Buying Top quality meat ? why so hard ?

Blaithin

Member
Livestock Farmer
Location
Alberta
Yes, and I suspect trying to barbecue meat outdoors in Alberta in November is pretty popular as well?
There’s some die hards but the world hardly ends when grilling season is over.

Personally I find grilling boring. I mean, it tastes great and I love it, but pretty much grilled is grilled. Switch up the seasons a bit, try a different sauce. Few are very experimental with marinades.

Now roasts...

Just tested out a new slow cooker recipe yesterday. Chuck roast, frozen six months... how peasant of me. Turned out not too bad though. Didn’t leave it in to pulled level, just juicy and done with a nice rub and sauce.
 

Highland Mule

Member
Livestock Farmer
I really can't see why he is so against frozen meat, I would like to see him tell the difference in a taste test

Best thing we done was start eating our own meat particularly lamb/hogget, what other people do to it to make it so bad I have no idea but freezing don't hurt it

We supply direct to a Michellin starred place, and if the chef is having a holiday, I put it straight into their freezer. Wonder how many of these
1604775648822.png
@Clive has for his kitchen?
 

Drillman

Member
Mixed Farmer
Gas :ROFLMAO: :ROFLMAO: :ROFLMAO: :ROFLMAO: :ROFLMAO: :ROFLMAO: oh how I know feel sorry for you, meat needs a smoke, its an ingredient

I would rather not buy frozen meat, that's not the end of the market i'm interested in and I'm not alone
I’ve banned my cows from smoking in the sheds. Too much of a fire risk

do let the bull have an occasional cigar after he’s done the deed though!

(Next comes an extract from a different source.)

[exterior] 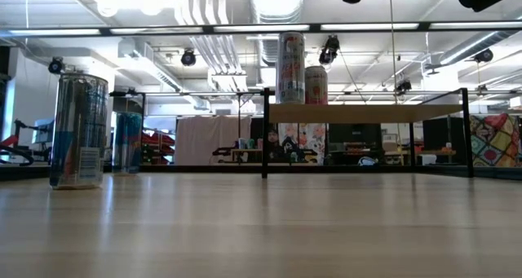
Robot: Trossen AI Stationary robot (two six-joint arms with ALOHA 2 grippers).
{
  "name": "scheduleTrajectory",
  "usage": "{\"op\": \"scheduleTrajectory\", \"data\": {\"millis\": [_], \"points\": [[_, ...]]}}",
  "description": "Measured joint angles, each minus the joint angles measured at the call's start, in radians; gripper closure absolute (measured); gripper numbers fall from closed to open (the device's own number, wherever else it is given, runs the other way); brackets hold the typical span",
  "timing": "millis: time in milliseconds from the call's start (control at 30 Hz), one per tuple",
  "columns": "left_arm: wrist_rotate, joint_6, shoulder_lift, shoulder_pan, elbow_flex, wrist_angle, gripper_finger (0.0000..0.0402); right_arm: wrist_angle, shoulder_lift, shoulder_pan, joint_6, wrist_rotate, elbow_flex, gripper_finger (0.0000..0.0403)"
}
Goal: Place canned beverage on shelf
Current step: Put the top pink and white soda can aligned with the other pink soda can on the shelf
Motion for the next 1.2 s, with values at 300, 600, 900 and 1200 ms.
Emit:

in all seriousness though.

I haven’t read the whole thread but....

@Clive why not cut the middle man out altogether and have a little herd of your own.

some nice quality cattle. wont Be a 5 minute job but could end up with exactly what you want reared how you want.
 

pipkins

Member
I only read up to page 16 so apologies but as someone that has produced on small scale to sell to 'friends and family' to keep things as simple as possible...still not very simple. The main problem is as others have said, it's easy to sell what's in fashion then you could have a freezer full of whatever is out of favour. When I had pigs done at the excellent, in my experience, Peter Coates as mentioned upthread, pulled pork was in fashion due to the AHDB ad campaign so I could have sold that ten times over and had a boat load of leg joints (from boars, so I wouldn't cure them for ham) left. Another time I couldn't shift loin! Most recently it was belly that everyone wanted. Yes you can mince stuff you don't move on straight away and a pig isn't a huge headache in terms of freezer space, lamb/hogget even less so (problem there being that people don't want to pay proper money for it), but on a small scale/self-produced if you can't shift the whole carcase you end up with all sorts of logistical, and by extension financial, hassle.